Parathyroid hormone (PTH) decreases the transepithelial transport of Na+ in the proximal tubule, an action ascribed to PTH-inhibited apical Na+-H+ exchanger-dependent Na+ entry. We tested the possibility that PTH could also diminish Na+-K+-ATPase-dependent Na+ exit. To dissociate effects on Na+ entry, studies were performed in a suspension of rat proximal tubules by measuring nystatin-stimulated ouabain-inhibitable O2 consumption (QO2) and monensin-stimulated ouabain-sensitive Rb-86 uptake in the absence or presence of bovine PTH-(1-34) fragment. PTH inhibited the percent nystatin-stimulated QO2 in a concentration-dependent manner, with maximal effect at 10(-10) M. PTH-increased cAMP formation was seen at doses higher than 10(-9) M and was maximal at 10(-7) M. Dibutyryl cAMP (10(-4) M) only partially reproduced the PTH action on QO2. Angiotensin II (10(-6) M) blunted the effect of 10(-7) M PTH on QO2, although it did not change 10(-7) M PTH-dependent cAMP generation. The analogues PTH-(3-34) and [Nle8,Nle18,Tyr34]PTH-(3-34)-amide mimicked the effects of PTH-(1-34) on QO2 but did not affect cAMP formation.
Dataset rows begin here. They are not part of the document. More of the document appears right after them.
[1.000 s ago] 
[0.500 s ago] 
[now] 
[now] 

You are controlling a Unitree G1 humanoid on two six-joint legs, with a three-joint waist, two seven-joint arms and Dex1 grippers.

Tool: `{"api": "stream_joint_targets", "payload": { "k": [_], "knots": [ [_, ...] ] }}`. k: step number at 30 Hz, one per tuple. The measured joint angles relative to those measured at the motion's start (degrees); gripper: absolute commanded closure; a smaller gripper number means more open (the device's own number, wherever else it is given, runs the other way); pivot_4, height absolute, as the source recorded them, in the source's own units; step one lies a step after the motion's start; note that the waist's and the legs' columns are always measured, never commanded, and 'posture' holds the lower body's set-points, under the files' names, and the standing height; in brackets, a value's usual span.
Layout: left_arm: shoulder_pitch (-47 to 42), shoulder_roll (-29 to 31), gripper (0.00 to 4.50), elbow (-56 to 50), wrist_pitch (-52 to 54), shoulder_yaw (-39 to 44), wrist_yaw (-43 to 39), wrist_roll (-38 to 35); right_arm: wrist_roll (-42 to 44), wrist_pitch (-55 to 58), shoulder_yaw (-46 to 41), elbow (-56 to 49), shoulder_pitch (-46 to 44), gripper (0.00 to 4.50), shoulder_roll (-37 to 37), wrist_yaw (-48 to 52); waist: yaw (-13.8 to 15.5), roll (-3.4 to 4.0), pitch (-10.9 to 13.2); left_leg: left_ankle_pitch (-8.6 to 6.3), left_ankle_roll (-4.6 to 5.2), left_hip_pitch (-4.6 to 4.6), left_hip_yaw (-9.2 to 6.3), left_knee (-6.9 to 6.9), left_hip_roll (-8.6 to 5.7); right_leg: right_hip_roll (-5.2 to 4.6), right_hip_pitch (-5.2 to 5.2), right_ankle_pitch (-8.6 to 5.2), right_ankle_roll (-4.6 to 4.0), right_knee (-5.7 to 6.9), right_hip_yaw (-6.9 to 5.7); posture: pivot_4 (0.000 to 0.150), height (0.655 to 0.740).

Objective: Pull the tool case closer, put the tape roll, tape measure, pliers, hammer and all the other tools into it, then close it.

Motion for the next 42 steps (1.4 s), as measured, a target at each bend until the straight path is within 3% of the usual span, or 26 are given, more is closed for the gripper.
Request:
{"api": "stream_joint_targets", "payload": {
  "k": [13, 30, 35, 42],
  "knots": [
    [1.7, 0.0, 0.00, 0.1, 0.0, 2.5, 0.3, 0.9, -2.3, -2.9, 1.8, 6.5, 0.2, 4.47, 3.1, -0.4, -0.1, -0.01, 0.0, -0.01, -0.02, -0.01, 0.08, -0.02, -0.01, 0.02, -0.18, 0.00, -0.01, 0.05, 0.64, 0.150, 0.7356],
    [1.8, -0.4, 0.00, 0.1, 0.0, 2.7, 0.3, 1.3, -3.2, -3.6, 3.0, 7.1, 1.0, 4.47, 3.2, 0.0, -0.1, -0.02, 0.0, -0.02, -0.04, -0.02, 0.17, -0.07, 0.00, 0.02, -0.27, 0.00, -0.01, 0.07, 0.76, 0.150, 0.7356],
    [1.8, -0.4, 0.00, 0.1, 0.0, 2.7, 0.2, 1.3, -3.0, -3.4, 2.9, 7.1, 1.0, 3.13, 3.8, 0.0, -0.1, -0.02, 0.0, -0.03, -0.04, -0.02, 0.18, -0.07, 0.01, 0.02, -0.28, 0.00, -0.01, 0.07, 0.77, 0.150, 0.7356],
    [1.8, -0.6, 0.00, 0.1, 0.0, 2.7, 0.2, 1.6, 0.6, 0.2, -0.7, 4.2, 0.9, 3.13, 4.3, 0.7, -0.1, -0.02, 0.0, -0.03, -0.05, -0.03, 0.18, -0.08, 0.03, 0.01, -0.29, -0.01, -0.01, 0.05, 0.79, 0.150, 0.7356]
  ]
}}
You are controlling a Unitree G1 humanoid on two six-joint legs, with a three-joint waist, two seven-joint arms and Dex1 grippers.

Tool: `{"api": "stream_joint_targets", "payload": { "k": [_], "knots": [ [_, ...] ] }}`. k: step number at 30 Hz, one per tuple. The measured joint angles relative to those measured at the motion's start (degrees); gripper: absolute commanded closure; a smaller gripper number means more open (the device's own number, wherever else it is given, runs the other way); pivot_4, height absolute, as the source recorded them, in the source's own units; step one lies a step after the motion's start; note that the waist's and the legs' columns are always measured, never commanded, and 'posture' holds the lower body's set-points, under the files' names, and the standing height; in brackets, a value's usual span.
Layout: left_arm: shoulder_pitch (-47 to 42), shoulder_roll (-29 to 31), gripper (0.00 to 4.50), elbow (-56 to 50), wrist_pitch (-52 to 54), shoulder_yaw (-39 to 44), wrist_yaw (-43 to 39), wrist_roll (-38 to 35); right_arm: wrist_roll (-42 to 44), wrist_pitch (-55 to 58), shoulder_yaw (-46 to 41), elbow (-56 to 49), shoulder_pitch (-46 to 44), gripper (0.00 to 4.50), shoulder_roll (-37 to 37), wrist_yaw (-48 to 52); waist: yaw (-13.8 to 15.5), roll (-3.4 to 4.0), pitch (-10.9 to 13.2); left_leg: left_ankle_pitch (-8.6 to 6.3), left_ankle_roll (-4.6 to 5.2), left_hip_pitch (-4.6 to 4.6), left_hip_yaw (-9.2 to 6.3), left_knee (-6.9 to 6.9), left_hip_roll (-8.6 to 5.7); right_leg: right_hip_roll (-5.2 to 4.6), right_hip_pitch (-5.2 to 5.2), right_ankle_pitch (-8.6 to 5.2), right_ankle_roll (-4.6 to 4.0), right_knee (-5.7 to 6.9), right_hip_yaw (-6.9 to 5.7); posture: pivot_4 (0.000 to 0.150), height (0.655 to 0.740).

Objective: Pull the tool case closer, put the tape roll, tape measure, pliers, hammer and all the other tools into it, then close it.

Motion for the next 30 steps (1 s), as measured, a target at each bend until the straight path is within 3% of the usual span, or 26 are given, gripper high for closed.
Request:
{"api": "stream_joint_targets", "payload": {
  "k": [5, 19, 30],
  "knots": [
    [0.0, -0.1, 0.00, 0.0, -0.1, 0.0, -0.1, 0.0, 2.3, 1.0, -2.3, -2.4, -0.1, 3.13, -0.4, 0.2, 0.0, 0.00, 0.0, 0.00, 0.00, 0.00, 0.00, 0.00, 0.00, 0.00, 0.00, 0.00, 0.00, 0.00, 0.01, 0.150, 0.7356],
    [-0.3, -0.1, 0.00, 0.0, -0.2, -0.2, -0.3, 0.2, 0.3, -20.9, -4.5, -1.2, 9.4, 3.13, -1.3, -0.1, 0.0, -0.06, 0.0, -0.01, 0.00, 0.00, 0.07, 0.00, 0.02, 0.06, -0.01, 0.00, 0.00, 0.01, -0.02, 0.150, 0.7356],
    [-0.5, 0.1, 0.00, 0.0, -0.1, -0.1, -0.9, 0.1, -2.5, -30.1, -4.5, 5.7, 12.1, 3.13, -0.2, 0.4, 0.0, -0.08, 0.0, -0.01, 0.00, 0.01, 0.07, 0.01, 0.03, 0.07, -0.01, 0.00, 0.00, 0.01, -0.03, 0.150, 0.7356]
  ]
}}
Monensin-stimulated ouabain-sensitive Rb-86 uptake was inhibited by PTH in a dose-dependent manner, with 10(-7) M PTH being maximally inhibitory. Na+-K+-ATPase activity was also decreased by PTH-(3-34) in a concentration-dependent manner, with maximal effect occurring at 10(-8) M. Agonist-dependent inhibition of Na+ pump was not due to a decrease of mitochondrial activity, because mitochondrial uncoupled QO2 rates were the same in control and PTH-treated tubules. We conclude that PTH inhibits the proximal tubule Na+-K+-ATPase, an action which appears to be dissociated from cAMP generation.